What are the chances? That a lapsed luck philosopher meets an unluckiness magnet on Tinder and falls for her? That she falls for him? That she gets diagnosed with ankylosing spondylitis? That they lose their accommodations over a coffee-pod dispute? It was the question Whittington the philosopher was initially pushing against. The ankylosing spondylitis could feel like luck in terms of both probability and possibility. Between 0.2 and 0.5 percent of Americans are thought to have it: a short stick Davis easily could not have drawn. Clear data is a bit harder to come by on ejection from hotels on coffee-related grounds. How much does that depend on the guest’s demeanor, the manager’s mood?

The trouble is that even when we know the chances of chance events, we’re lousy at understanding them. Flip a coin a bunch of times. As soon as you start seeing heads over and over again, you start imagining that tails must be next — and when it isn’t, your spine tingle gets a little more pronounced, as if you’re witnessing a tiny miracle rather than a very predictable sort of unpredictability. This is the gambler’s fallacy: mistakenly thinking that one coin toss has any power or influence over the next. You can feel that instinct at play when looking at this string of 60 digits, courtesy of the mathematician Joseph Mazur:

458391843333834534555555555555185803245032174022234935499238

The first thing that hits our eyes is that long string of fives. That seems significant, too many repeats to be without meaning. But the digits are randomly generated. We do the same thing in images, finding faces in clouds and Rorschach blots. We create narrative links between unrelated events.

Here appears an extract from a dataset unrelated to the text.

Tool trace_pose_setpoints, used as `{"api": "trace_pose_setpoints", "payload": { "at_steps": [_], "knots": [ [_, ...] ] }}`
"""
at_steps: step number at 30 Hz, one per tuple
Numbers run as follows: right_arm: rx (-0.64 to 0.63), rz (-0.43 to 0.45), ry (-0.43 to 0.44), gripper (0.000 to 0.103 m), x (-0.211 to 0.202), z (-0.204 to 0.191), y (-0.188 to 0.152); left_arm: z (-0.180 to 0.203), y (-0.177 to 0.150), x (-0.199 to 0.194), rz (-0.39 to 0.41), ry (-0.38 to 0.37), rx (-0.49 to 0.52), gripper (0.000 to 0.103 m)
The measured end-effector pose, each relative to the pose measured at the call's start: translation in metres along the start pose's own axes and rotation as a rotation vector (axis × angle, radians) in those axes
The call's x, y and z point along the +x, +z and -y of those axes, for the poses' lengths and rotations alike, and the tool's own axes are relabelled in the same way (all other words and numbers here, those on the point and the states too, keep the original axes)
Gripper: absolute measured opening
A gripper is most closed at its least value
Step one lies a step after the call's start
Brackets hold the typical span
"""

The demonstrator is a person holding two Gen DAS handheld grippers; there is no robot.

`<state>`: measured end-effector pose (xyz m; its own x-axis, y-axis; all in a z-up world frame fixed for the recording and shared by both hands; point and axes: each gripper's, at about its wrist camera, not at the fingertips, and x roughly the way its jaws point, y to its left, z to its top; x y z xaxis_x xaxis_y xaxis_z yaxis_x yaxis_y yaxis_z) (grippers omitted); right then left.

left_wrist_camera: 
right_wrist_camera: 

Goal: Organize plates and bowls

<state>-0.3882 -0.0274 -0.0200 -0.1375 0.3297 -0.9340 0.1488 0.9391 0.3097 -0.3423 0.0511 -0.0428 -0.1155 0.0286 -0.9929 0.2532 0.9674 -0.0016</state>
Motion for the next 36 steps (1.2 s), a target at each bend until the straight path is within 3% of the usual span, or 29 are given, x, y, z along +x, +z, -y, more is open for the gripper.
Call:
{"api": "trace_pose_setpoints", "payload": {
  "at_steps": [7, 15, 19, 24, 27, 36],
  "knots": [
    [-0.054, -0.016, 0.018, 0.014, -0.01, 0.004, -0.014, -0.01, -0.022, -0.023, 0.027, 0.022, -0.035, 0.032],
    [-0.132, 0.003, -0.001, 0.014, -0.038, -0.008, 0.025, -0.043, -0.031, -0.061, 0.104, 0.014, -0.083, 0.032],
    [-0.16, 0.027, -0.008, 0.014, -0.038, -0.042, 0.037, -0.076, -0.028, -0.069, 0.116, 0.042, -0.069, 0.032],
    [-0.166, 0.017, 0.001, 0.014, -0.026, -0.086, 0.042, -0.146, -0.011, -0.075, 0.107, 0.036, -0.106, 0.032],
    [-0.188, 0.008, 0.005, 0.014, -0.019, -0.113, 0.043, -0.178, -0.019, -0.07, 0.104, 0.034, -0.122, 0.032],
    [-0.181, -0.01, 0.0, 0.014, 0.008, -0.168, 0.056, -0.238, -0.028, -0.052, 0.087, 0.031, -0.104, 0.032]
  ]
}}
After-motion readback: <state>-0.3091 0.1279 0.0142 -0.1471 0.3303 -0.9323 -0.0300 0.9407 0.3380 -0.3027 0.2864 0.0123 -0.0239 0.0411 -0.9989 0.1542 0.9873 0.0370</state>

But not always. There are surprising patterns that are in fact patterns. In the 1980s, when Larry Bird was on fire, swishing basket after basket, some eminent psychologists debunked such lucky streaks. Analyzing Philadelphia 76ers games, Boston Celtics free throws, and some shooting experiments set up with Cornell’s varsity team seemed to show that the outcome of one shot was independent of the last. The Larry Bird effect, the professors declared, was an illusion — a cognitive mistake. Athletes and fans didn’t believe it for a second. They knew the hot hand was real. They’d seen it with their own eyes or felt it with their own fingertips.

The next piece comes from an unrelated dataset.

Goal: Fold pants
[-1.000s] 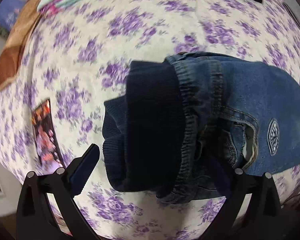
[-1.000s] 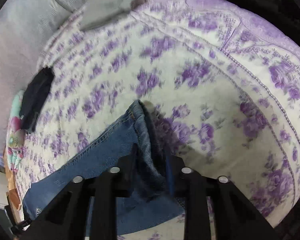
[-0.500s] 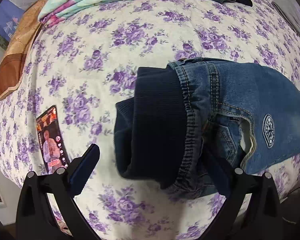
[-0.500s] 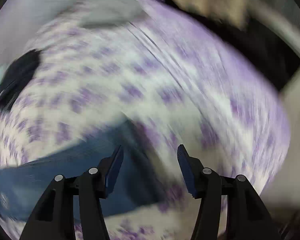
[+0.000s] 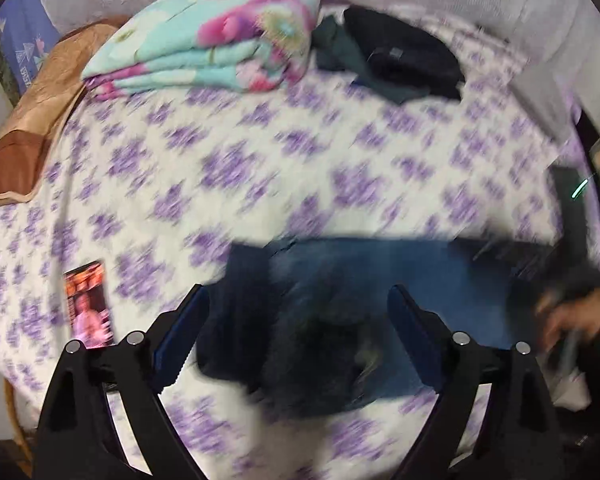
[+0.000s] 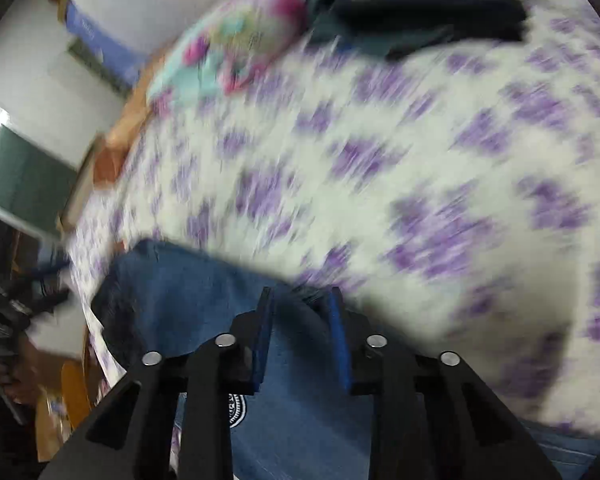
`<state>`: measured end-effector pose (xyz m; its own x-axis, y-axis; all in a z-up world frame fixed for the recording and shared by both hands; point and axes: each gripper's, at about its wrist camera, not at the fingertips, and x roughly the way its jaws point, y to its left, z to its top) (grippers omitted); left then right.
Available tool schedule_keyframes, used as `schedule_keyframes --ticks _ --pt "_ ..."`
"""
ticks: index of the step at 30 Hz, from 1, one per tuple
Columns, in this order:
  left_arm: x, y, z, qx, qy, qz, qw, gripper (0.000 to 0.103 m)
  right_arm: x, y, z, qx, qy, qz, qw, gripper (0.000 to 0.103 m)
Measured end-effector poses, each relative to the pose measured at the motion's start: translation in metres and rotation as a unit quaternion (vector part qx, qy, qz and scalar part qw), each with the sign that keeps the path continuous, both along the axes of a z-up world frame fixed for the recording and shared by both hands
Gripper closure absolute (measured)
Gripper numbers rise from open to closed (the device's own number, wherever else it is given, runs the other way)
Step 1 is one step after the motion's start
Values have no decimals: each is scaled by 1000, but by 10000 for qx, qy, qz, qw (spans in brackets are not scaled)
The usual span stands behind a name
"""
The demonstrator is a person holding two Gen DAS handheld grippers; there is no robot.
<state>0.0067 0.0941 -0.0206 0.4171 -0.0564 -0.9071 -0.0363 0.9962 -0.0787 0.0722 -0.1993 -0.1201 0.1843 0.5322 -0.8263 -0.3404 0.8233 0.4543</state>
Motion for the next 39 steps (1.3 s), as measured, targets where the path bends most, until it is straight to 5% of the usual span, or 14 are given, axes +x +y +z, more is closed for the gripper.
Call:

Then, in 2018, they were vindicated. Two economists reanalyzed the basketball stats, and realized that the initial study had itself contained a miscalculation. In the original study, the psychologists had expected that if a player’s track record of making a basket after another basket looked the same as his scoring overall, it would be evidence that the hot-hand effect is mere illusion. They didn’t seem to realize that if the streaks were random, then the first value (chances of making a basket after other baskets) would have been lower than the second value (the chance of making a basket after any sort of shot), which meant the similarities they’d seen in those two data points was in fact evidence that the hot-hand effect was real. Thus, the “hot-hand fallacy” became known as “the hot-hand fallacy fallacy,” a debunking debunked.

But even if the hot-hand effect is real, does it truly count as luck? Or is it simply a mix of skill and psychology, the confidence that comes with being on a roll, the way our narratives can shift our behavior and change our world? The framing definitely had an effect, too. In 1989 two puckish statisticians presented the results of a decade of collecting coincidences. Their notebooks bulged with unexpected intersections. A woman had won the lottery twice in a span of 180 days. Two spouses and their child all had birthdays on the 11th day of different months. The statisticians wrote down every eerie or surprising story they could find. But many of these convergences weren’t nearly as strange as they seemed. “The law of truly large numbers,” the professors called it. If there’s a one-in-a-million chance of winning a lottery and a million people enter, the fact that someone rakes it in isn’t surprising. What is surprising is when that person is you.
 
In other words, if luck lurks in calculations of chance, it all depends on whose perspective you’re inhabiting. Probabilities can say much, but they’re percentages, dispassionate as the weather. What most luck theorists can agree on is that it is predicated on us caring — not just in a general sort of way, but about the fate of something or someone. It could be a city or a sports team, a language or a bacterium, an earwig or a human being. Luck demands a protagonist.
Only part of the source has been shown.